His initial cake only managed to achieve moderate success at Metternich's reception. But he had ample time to work at perfecting the recipe: It took another 12 years until Sacher opened up his own delicatessen in Vienna, where his chocolate cake quickly rose to local fame in Viennese society.

It would, however, take another Sacher to catapult the chocolate dessert to global renown. Having completed an apprenticeship at Vienna's famous Demel bakery, which was appointed to serve the Austrian royal family, Franz Sacher's oldest son Eduard tweaked the recipe enough to please even the noblest of palates.

Not-so-sweet rivalry

The delicacy was available both through the Sacher family business directly, which by 1876 had opened a lavish hotel in Vienna, as well as through the Demel royal bakery, each claiming that theirs was the real deal. Although the Sacher Hotel's fame was only narrowly outshone by the chocolate cake, the family held on to their sweet creation - much to the dismay of the Demel bakery.

Sacher Torte
The "Original Sacher Torte" served at the Hotel Sacher today features two layers of apricot jam and a round chocolate stamp on topImage: Imago/A. Hettrich

The Sacher Hotel had a new set of owners by 1934 on account of the Sacher estate having to file bankruptcy. Eduard Sacher passed the family recipe on to Demel as part of the insolvency proceedings, granting the royal bakery sole rights to market the so-called "Eduard-Sacher-Torte."

But the competition between the two Viennese businesses carried on, as the new owners of the Sacher Hotel, the Gürtler family, continued to sell their own brand of the chocolate cake marketed as the "Original Sacher Torte" - eventually even having the name copyrighted.

Whimsical as the rivalry may sound, it all escalated in a lengthy court case between the Demel and Sacher enterprises. The proceedings lasted for decades and took on absurd characteristics: How much apricot jam should be used? Should the jam be added before or after baking the cake? And could butter be substituted with margarine?

Eduard Sacher Torte
Cafe Demel's "Eduard-Sacher-Torte" only has one layer of jam and a triangular chocolate stamp - a small but important distinguishing detailImage: picture-alliance/ dpa/dpaweb/Votava

In 1963, the two parties finally managed to find a solution to their differences, reaching an out-of-court agreement whereby the Sacher Hotel could keep its "Original Sacher Torte" if Demel could market the "real Eduard-Sacher-Torte." Connoisseurs, however, continue to argue about which one of the two gateaus is the best.

Sacher today

The chocolate dessert has since been often copied, but never truly replicated.
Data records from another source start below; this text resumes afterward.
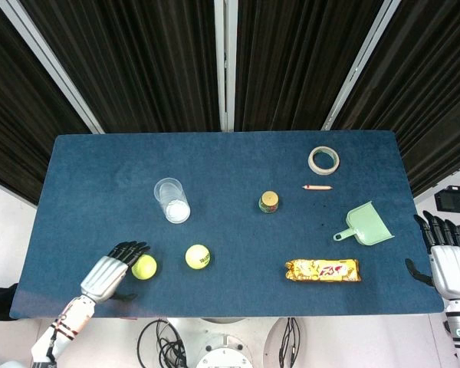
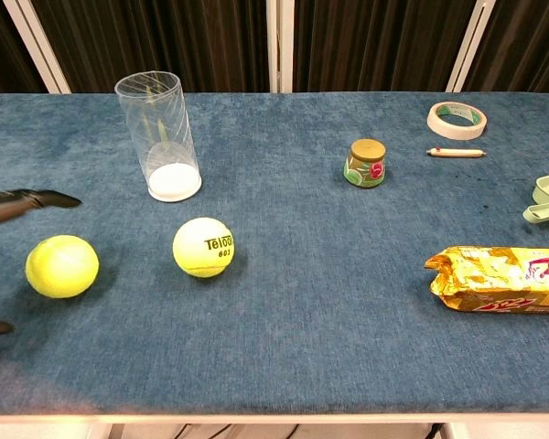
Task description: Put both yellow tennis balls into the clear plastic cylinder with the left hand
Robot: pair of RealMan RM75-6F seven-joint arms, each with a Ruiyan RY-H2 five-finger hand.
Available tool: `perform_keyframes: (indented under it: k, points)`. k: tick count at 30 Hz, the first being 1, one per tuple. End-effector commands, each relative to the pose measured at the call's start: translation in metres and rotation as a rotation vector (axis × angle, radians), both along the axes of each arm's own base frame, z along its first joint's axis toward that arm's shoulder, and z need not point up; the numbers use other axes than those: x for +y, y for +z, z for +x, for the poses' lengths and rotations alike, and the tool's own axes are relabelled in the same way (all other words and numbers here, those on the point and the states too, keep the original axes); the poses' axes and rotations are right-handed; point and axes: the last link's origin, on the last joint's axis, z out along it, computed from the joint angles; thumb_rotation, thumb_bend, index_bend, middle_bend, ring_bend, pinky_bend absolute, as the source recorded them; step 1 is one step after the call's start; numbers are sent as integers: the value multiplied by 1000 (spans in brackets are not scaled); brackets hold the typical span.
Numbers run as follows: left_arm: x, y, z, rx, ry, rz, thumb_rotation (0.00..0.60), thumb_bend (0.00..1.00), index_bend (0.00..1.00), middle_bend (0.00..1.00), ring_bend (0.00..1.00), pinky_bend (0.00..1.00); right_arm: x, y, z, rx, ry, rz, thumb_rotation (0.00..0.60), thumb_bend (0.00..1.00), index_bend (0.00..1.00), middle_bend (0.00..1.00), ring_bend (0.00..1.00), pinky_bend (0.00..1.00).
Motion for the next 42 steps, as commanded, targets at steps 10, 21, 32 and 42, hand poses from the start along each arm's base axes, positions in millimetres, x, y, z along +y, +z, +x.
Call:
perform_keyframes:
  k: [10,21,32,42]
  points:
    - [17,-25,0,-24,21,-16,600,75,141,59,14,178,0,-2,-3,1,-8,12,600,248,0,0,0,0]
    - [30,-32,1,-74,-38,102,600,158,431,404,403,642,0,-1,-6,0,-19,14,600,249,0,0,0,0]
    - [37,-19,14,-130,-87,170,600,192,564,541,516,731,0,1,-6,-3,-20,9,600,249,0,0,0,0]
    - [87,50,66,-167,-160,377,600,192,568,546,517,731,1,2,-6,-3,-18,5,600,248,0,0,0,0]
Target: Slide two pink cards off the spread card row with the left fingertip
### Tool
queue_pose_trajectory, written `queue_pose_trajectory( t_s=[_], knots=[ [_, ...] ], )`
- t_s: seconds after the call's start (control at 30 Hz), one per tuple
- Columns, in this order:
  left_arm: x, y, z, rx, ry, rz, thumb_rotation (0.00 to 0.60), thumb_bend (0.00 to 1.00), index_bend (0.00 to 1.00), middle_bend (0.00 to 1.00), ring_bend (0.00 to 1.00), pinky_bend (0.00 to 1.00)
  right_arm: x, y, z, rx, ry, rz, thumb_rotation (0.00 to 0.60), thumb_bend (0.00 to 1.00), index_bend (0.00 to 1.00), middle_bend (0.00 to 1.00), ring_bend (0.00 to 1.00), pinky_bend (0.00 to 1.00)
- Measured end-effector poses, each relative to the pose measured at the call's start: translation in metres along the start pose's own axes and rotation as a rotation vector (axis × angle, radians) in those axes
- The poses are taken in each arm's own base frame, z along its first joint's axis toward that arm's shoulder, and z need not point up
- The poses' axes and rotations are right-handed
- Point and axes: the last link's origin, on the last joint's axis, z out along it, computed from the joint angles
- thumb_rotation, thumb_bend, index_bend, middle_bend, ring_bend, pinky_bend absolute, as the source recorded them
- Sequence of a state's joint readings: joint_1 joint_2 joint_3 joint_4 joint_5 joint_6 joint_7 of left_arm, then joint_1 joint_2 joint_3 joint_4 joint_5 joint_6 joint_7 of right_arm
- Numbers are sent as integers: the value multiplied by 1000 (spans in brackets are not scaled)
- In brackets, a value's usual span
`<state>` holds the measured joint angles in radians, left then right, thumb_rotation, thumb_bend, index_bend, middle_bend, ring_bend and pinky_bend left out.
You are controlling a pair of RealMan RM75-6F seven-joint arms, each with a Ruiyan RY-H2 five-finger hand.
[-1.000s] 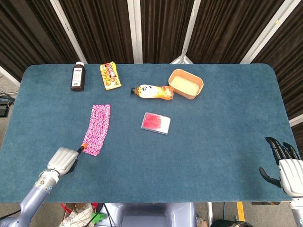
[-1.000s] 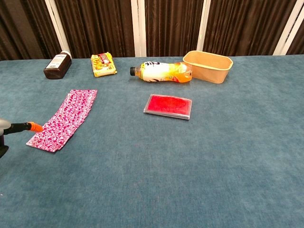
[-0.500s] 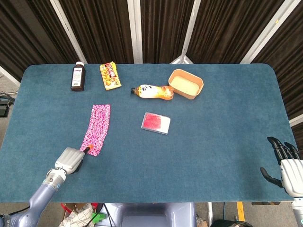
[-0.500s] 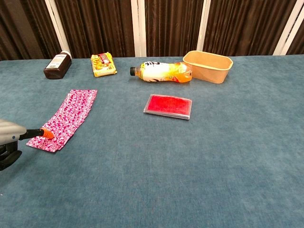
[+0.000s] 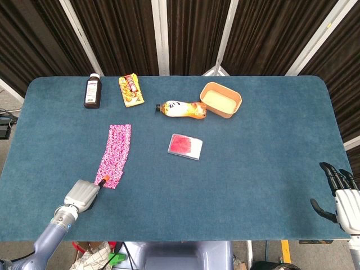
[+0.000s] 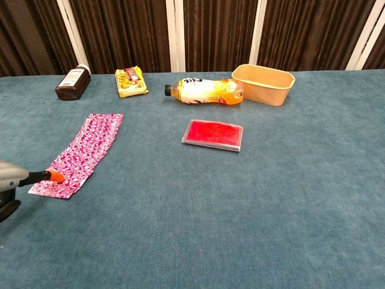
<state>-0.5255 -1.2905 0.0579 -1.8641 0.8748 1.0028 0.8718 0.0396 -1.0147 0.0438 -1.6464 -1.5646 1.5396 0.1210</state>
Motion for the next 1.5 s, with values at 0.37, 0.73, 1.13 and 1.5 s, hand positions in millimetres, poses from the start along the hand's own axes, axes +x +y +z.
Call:
queue_pose_trajectory(
  t_s=[0.37, 0.73, 1.13, 1.5],
  knots=[
    [-8, 0, -15, 38, -44, 25, 600, 929, 64, 873, 759, 701, 0, 0, 0, 2, -3, 6, 600, 313, 0, 126, 221, 137],
    [-17, 0, -26, 57, -73, 44, 600, 929, 66, 873, 759, 701, 1, 1, 0, 0, 3, 11, 600, 313, 0, 126, 220, 137],
    [-29, 4, -53, 67, -76, 67, 600, 929, 74, 873, 764, 704, 3, 2, -1, 0, 9, 19, 600, 312, 0, 126, 221, 137],
    [-36, 7, -72, 86, -87, 86, 600, 929, 75, 873, 764, 705, 3, 3, -1, -2, 8, 23, 600, 313, 0, 126, 220, 137]
  ],
)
The mother of all chocolate cakes has brought joy (and probably coronary disease) to countless people; even Google thought that Franz Sacher's birthday was worth celebrating and dedicated their Google doodle on December 19, 2016 to the cake inventor, whose recipe would go on to become one of the most contented dishes in history.

The Sacher Hotel meanwhile is still in the hands of the Gürtler family, and continues to be as indulgent a Viennese special as Sacher Torte itself.